Records from a collection

* * *

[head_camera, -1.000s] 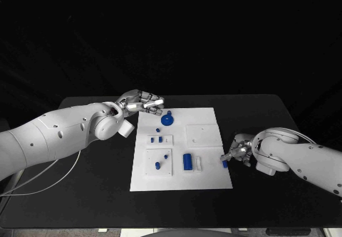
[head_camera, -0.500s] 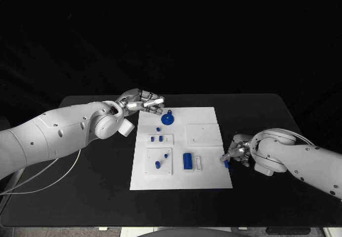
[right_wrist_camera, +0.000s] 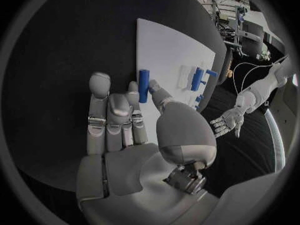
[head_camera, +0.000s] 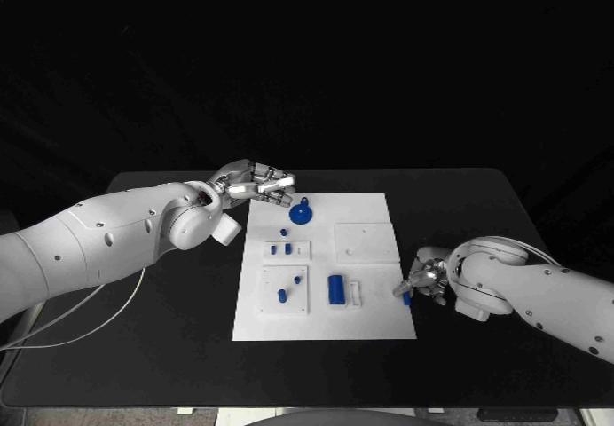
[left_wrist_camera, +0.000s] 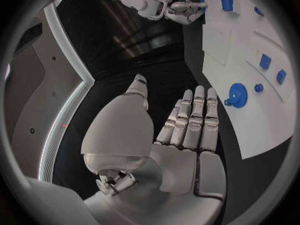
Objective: Assemble the parts on the task board
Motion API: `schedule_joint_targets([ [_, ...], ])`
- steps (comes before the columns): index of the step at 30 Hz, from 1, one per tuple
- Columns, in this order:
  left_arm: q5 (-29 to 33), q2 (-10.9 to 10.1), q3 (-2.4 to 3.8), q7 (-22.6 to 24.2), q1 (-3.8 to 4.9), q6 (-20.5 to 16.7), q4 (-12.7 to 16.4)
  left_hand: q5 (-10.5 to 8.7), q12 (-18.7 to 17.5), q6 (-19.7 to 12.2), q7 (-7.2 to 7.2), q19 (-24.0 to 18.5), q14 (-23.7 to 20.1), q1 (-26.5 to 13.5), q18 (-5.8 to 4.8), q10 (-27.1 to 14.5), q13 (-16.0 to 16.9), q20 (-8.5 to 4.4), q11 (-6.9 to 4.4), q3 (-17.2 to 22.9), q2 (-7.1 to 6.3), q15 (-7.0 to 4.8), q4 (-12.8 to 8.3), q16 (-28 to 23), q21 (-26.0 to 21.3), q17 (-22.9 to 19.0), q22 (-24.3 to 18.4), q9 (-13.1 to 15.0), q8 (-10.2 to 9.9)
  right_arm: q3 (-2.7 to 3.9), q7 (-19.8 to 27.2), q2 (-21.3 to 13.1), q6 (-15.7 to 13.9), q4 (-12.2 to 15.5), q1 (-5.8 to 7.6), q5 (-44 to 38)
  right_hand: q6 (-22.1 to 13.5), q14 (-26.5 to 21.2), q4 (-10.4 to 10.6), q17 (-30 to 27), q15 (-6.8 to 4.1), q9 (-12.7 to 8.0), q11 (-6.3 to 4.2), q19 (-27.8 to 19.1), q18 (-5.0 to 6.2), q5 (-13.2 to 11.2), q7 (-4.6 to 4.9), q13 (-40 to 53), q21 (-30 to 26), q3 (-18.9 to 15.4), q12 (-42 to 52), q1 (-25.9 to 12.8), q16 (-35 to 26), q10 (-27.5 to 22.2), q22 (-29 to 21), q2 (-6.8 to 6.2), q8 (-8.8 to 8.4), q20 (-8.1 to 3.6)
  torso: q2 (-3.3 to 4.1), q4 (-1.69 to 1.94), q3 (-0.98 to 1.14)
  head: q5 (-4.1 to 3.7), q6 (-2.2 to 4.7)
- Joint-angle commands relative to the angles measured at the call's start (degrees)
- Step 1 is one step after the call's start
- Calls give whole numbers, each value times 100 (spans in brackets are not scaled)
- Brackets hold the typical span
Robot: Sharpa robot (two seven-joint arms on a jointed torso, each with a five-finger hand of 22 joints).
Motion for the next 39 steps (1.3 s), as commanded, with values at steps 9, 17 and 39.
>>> schedule_joint_targets([
  [9, -14, -30, 2, 13, -2, 89, 17, -9, -14, 20, 1, 25, 24, -92, -47, -18, 2, -5, 8, -3, 195, -8, -258, -25, 5, -1, 6, 4, 1, -65, -101, -151, -53, 46, -106, 303, 120, 21, -520, -96, -36, -3740, -50, 202, -47, 619, 25, -115, -58, 1088, -109, -99, -83, 0, -22, 268, 1, -38, -2, -4, 2, 23, 20],
  [17, -15, -32, 1, 4, -2, 86, 7, -10, -13, 22, 0, 26, 26, -146, -44, -17, 3, -4, 9, -6, 241, -7, -350, -25, 9, -1, 7, 4, 1, 141, -112, -332, -54, 74, -75, 592, 168, 22, -481, -112, -36, -3616, -60, 205, -49, 574, -11, -128, -34, 1265, -91, -238, -66, 49, -4, 210, 1, -35, -7, -10, -8, 12, 31],
  [39, -16, -19, -3, -27, -2, 100, -9, -10, -14, 65, -4, 26, 25, -149, -44, -20, 2, -4, 10, -5, 244, -7, -365, -25, 9, -1, 7, 7, 5, 336, -133, -359, 178, 795, 138, 1431, 170, 12, -204, -136, -58, -3646, -80, 212, -72, 598, -65, -120, -54, 544, -77, -278, -56, 50, -51, 201, -3, -59, 5, -5, 0, 22, 49],
])
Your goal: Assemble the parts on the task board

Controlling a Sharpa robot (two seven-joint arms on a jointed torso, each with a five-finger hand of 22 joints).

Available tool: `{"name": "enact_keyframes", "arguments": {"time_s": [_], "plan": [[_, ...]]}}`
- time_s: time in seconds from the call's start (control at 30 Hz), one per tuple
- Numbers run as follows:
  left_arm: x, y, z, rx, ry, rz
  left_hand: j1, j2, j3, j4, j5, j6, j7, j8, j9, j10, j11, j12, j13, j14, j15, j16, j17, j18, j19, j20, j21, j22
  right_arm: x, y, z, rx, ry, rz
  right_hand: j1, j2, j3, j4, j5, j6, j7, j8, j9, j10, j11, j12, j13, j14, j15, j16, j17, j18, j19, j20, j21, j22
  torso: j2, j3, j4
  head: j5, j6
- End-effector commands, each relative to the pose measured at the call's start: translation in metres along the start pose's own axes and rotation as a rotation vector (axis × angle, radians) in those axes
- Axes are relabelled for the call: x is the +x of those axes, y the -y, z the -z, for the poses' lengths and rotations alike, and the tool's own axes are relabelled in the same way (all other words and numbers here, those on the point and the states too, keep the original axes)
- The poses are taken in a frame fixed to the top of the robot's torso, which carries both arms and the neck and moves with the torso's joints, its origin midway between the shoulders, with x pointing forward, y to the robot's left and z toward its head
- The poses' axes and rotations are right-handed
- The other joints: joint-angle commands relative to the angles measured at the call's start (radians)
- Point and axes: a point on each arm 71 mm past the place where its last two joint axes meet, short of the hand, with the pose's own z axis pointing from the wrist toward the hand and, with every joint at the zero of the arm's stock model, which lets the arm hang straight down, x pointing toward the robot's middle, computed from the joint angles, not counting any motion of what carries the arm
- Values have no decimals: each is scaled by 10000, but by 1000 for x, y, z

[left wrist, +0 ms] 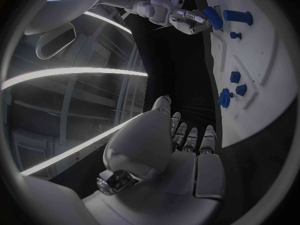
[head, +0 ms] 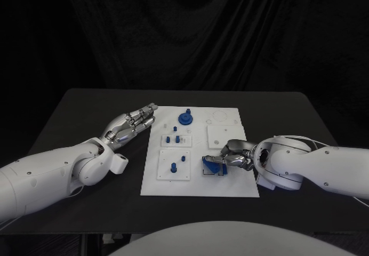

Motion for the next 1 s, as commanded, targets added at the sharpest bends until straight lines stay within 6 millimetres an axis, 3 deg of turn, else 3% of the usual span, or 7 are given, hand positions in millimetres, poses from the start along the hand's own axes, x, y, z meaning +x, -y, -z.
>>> {"name": "enact_keyframes", "arguments": {"time_s": [0.03,0.17,0.43,0.73,0.83,0.9,1.0], "plan": [[2,0,0,97,-98,158,79,-10,58,22,62,93,7,59,13,-5,50,37,13,-4,102,-36,-14,100,-1,100,-13,0,-2,-2,1,-293,303,-109,-164,151,-160,3,-64,166,-67,232,190,1042,-108,27,2628,822,-113,-3,1372,49,542,-110,51,2260,2,10,0,-6,0],[2,-1,0,83,-90,157,81,3,77,18,59,138,36,68,18,-5,44,42,13,-4,122,-36,-14,98,2,114,-11,7,-3,-3,2,-410,338,-205,-516,408,-531,3,-38,438,-208,480,419,1042,-236,27,2628,833,-221,22,1423,41,557,-219,81,2271,1,15,-4,18,0],[1,-1,0,57,-76,153,83,8,87,15,61,152,46,71,19,-4,44,47,14,-4,134,-36,-14,97,2,120,-11,6,-3,-3,1,-521,355,-392,-631,521,-725,-2,-14,429,-226,428,435,1042,-263,27,2628,831,-251,18,1412,38,561,-255,89,2274,-3,4,-14,50,0],[2,-1,0,35,-91,166,87,9,102,6,57,181,64,77,21,0,45,58,16,-4,155,-36,-14,95,4,132,-10,9,-3,-3,0,-596,254,-550,-572,740,-979,-12,-27,242,-153,80,289,1042,-210,27,2628,833,-219,23,1422,35,563,-250,94,2276,4,1,9,42,0],[2,-1,0,29,-94,168,89,8,106,3,56,186,67,79,21,0,45,58,15,-4,160,-36,-14,94,5,135,-9,10,-3,-4,0,-683,257,-577,-440,814,-1159,-16,-15,121,-65,-254,80,1042,-133,27,2628,834,-159,26,1427,35,559,-203,90,2274,3,-3,14,43,0],[2,-2,0,25,-97,171,89,8,106,3,56,186,67,79,21,0,45,58,15,-4,160,-36,-14,94,5,135,-9,10,-3,-4,1,-810,313,-516,-214,764,-1243,-45,8,159,-39,-380,-13,1042,-106,27,2628,834,-132,29,1431,34,562,-176,95,2276,5,-6,16,45,0],[2,-2,0,16,-102,176,93,6,114,-5,55,192,73,80,21,3,45,66,17,-4,175,-36,-14,92,5,141,-10,7,-4,-6,2,-1098,458,-104,1307,282,-1297,-569,433,175,-2,-492,-60,1042,-66,27,2628,834,-91,33,1433,31,568,-122,111,2281,7,-10,11,69,0]]}}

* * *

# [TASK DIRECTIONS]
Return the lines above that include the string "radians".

# [SOLUTION TO THIS TASK]
- End-effector commands, each relative to the pose measured at the call's start: translation in metres along the start pose's own axes and rotation as a rotation vector (axis × angle, radians) in those axes
- The other joints: joint-angle commands relative to the angles measured at the call's start (radians)

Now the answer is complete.